Stoppe Christian, Rimek Achim, Rossaint Rolf, Rex Steffen, Stevanovic Ana, Schälte Gereon, Fahlenkamp Astrid, Czaplik Michael, Bruells Christian S, Daviet Christian, Coburn Mark
Department of Anaesthesiology, University Hospital, RWTH Aachen, Aachen, Germany.
Department of Intensive Care Medicine, University Hospital, RWTH Aachen, Aachen, Germany.
Med Gas Res. 2013 Jun 11;3(1):12. doi: 10.1186/2045-9912-3-12.
High costs still limits the widespread use of xenon in the clinical practice. Therefore, we evaluated xenon consumption of different delivery modes during general surgery.
A total of 48 patients that underwent general surgery with balanced xenon anaesthesia were retrospectively analysed according to the mode of xenon delivery during maintenance phase (ECO mode, AUTO mode or MANUAL mode).
Xenon consumption was highest during the wash-in phase (9.4 ± 2.1l) and further decreased throughout maintenance of anaesthesia. Comparison of different xenon delivery modes revealed significant reduced xenon consumption during ECO mode (18.5 ± 3.7L (ECO) vs. 24.7 ± 11.5L (AUTO) vs. 29.6 ± 14.3L (MANUAL); p = 0.033). No differences could be detected with regard to anaesthetic depth, oxygenation or performance of anaesthesia.
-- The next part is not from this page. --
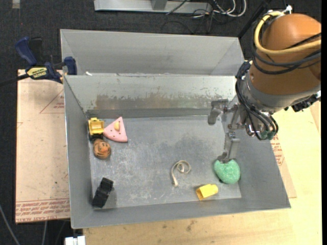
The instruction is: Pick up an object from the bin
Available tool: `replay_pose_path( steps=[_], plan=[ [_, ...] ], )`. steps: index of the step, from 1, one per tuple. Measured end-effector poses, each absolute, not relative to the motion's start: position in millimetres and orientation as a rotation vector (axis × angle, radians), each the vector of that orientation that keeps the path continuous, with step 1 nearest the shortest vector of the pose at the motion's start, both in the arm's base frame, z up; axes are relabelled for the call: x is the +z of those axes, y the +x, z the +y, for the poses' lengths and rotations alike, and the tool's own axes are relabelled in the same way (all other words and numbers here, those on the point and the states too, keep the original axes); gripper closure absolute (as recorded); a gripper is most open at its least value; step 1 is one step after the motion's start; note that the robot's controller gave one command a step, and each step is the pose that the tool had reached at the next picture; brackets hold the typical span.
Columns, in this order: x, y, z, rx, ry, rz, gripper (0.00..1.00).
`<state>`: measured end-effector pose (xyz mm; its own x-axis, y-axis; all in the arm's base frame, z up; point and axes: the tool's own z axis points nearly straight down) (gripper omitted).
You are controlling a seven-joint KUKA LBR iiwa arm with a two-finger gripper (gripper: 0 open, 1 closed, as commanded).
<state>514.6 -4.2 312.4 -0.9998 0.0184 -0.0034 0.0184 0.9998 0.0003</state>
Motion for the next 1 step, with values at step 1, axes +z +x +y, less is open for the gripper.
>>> replay_pose_path(
  steps=[1],
  plan=[
    [277.7, 518.6, -8.2, 0.0, -0.018, 3.13, 0.0]
  ],
)
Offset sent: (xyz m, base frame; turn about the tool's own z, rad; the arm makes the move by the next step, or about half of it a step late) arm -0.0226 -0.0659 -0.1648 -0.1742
The closed-circuit respirator Felix Dual offers effective reduction of xenon consumption during general surgery when ECO mode is used.
高昂的成本仍然限制了氙气在临床实践中的广泛应用。因此,我们评估了普通外科手术中不同输送模式下的氙气消耗量。
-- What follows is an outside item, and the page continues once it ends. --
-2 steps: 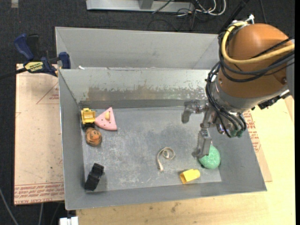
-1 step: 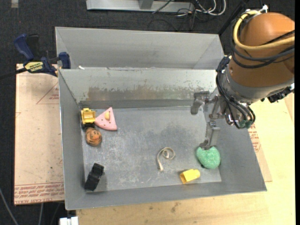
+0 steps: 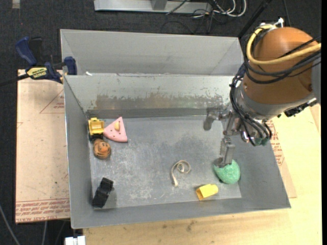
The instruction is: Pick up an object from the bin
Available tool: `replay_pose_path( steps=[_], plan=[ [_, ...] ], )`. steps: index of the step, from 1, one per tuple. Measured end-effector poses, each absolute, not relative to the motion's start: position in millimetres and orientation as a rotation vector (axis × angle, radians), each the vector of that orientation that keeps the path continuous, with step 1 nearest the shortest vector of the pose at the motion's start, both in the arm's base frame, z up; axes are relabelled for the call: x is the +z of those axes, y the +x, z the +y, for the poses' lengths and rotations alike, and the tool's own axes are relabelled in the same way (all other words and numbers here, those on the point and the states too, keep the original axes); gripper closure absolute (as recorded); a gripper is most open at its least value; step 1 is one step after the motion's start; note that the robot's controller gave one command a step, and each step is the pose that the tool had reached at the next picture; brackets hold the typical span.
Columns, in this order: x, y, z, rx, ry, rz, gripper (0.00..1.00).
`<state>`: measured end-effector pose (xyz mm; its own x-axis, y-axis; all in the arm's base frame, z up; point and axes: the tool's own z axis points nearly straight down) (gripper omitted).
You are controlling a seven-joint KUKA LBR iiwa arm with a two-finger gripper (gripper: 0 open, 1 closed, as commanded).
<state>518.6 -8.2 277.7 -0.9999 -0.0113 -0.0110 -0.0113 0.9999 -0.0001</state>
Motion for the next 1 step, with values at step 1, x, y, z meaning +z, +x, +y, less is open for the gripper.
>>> replay_pose_path(
  steps=[1],
  plan=[
    [208.5, 505.6, -37.7, 0.0, -0.152, 3.132, 0.0]
  ],
)
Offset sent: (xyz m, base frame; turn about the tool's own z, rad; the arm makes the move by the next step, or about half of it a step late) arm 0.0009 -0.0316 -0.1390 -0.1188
根据维持期氙气输送模式(ECO模式、AUTO模式或MANUAL模式),对48例行氙气平衡麻醉的普通外科手术患者进行回顾性分析。
氙气消耗量在冲洗期最高(9.4±2.1升),并在麻醉维持过程中进一步下降。不同氙气输送模式的比较显示,ECO模式下氙气消耗量显著降低(ECO模式为18.5±3.7升,AUTO模式为24.7±11.5升,MANUAL模式为29.6±14.3升;p = 0.033)。在麻醉深度、氧合或麻醉效果方面未发现差异。
当使用ECO模式时,闭路呼吸器Felix Dual可有效减少普通外科手术中的氙气消耗。